Content starts

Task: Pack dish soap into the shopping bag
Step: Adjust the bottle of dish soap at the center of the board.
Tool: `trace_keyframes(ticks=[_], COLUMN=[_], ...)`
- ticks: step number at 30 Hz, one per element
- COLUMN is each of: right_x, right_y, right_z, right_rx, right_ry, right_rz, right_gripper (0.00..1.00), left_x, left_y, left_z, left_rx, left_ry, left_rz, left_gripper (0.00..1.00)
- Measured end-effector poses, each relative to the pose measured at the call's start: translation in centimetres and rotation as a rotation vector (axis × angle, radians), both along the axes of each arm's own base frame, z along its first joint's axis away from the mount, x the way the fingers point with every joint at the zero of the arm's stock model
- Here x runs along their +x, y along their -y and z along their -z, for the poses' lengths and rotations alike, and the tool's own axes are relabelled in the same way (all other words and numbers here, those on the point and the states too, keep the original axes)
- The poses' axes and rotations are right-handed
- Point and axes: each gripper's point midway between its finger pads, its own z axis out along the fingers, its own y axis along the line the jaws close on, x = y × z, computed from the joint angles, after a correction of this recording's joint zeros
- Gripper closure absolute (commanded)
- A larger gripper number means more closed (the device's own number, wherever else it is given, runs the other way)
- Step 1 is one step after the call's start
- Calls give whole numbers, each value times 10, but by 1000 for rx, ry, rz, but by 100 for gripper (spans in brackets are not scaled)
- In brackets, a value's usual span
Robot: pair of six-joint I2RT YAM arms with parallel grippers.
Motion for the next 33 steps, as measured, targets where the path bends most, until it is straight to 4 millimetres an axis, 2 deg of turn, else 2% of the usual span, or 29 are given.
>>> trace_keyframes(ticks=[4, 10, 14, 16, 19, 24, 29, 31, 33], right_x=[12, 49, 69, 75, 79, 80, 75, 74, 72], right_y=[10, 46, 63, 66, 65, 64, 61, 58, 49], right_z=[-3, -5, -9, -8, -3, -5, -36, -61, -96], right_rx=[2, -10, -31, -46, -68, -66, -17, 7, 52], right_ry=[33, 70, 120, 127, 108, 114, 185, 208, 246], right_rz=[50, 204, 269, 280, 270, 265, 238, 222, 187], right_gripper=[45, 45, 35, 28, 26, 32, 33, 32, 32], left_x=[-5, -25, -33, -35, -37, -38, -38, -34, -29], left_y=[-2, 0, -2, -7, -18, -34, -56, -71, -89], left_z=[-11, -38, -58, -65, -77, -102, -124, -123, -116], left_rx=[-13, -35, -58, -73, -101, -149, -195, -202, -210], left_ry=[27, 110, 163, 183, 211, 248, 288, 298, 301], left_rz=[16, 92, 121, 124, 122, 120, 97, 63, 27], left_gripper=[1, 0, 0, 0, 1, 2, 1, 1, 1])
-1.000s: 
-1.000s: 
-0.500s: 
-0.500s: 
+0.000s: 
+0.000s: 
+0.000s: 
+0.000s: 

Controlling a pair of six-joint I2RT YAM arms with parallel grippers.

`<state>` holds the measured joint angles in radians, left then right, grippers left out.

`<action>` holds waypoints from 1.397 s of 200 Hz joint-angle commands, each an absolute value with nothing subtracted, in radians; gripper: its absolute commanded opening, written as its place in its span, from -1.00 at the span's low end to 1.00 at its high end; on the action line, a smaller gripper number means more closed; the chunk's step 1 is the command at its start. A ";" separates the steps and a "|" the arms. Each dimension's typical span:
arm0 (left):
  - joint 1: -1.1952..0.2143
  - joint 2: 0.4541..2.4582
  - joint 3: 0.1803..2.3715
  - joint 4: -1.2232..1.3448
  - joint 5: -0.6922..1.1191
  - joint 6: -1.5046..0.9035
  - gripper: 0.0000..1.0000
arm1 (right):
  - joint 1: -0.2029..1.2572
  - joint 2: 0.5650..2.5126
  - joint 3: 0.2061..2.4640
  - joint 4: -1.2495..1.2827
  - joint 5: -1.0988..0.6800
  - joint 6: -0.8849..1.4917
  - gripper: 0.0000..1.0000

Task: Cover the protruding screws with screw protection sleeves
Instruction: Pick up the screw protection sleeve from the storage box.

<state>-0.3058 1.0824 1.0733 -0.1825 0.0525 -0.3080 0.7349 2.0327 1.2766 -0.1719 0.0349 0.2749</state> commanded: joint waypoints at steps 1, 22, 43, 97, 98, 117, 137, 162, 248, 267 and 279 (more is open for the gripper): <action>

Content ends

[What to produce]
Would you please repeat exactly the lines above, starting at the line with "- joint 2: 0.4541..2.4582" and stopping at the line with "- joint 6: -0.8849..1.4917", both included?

[Exercise output]
  - joint 2: 0.4541..2.4582
  - joint 3: 0.1803..2.3715
  - joint 4: -1.2232..1.3448
  - joint 5: -0.6922..1.1191
  - joint 6: -1.5046..0.9035
  - gripper: 0.0000..1.0000
arm1 (right):
  - joint 1: -0.2029..1.2572
  - joint 2: 0.5650..2.5126
  - joint 3: 0.2061..2.4640
  - joint 4: -1.2495..1.2827
  - joint 5: -1.0988..0.6800
  - joint 6: -0.8849..1.4917

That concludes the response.